= Problem to solve =
Please set down the lines of the listing exactly, from its first line to the line with "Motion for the", leaving the pictures out.

= Dataset content =

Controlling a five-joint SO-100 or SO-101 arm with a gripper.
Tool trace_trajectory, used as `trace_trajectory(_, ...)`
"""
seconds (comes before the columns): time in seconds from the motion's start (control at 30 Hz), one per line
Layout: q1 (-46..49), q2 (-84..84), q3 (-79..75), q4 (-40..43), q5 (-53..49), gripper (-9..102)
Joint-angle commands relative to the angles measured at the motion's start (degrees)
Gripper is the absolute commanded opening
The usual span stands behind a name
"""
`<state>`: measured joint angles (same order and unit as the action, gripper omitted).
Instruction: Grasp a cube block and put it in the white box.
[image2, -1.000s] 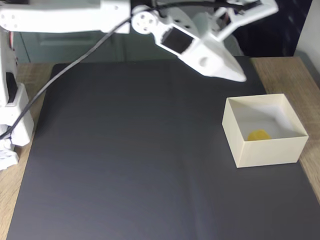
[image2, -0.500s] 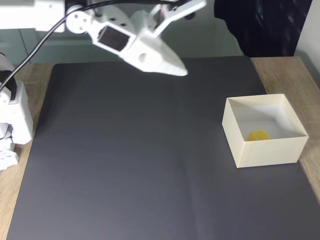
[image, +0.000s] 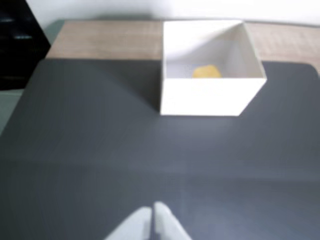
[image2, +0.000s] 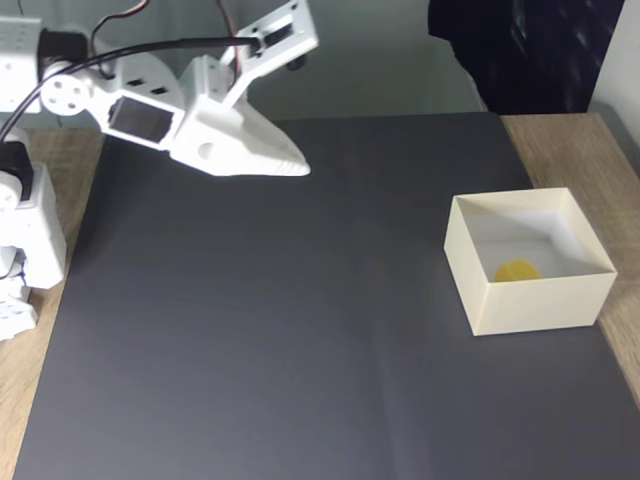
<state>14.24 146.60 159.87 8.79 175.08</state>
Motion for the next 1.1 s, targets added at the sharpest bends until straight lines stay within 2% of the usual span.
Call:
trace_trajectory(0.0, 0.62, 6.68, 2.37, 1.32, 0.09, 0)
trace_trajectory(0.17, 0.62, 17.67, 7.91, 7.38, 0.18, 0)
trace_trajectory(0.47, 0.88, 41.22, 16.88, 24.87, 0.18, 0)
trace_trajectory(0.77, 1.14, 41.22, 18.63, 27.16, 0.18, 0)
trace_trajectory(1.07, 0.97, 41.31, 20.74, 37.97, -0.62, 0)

= Output =
Controlling a five-joint SO-100 or SO-101 arm with a gripper.
Tool trace_trajectory, used as `trace_trajectory(_, ...)`
"""
seconds (comes before the columns): time in seconds from the motion's start (control at 30 Hz), one per line
Layout: q1 (-46..49), q2 (-84..84), q3 (-79..75), q4 (-40..43), q5 (-53..49), gripper (-9..102)
Joint-angle commands relative to the angles measured at the motion's start (degrees)
Gripper is the absolute commanded opening
The usual span stands behind a name
"""
`<state>`: measured joint angles (same order and unit as the action, gripper omitted).
Instruction: Grasp a cube block and put it in the white box.
[image2, -1.000s] 
[image2, -0.500s] 
[image, +0.000s] 
[image2, +0.000s] 
<state>14.24 146.60 159.87 8.79 175.08</state>
Motion for the next 1.1 s, targets added at the sharpest bends until straight lines stay within 2% of the usual span.

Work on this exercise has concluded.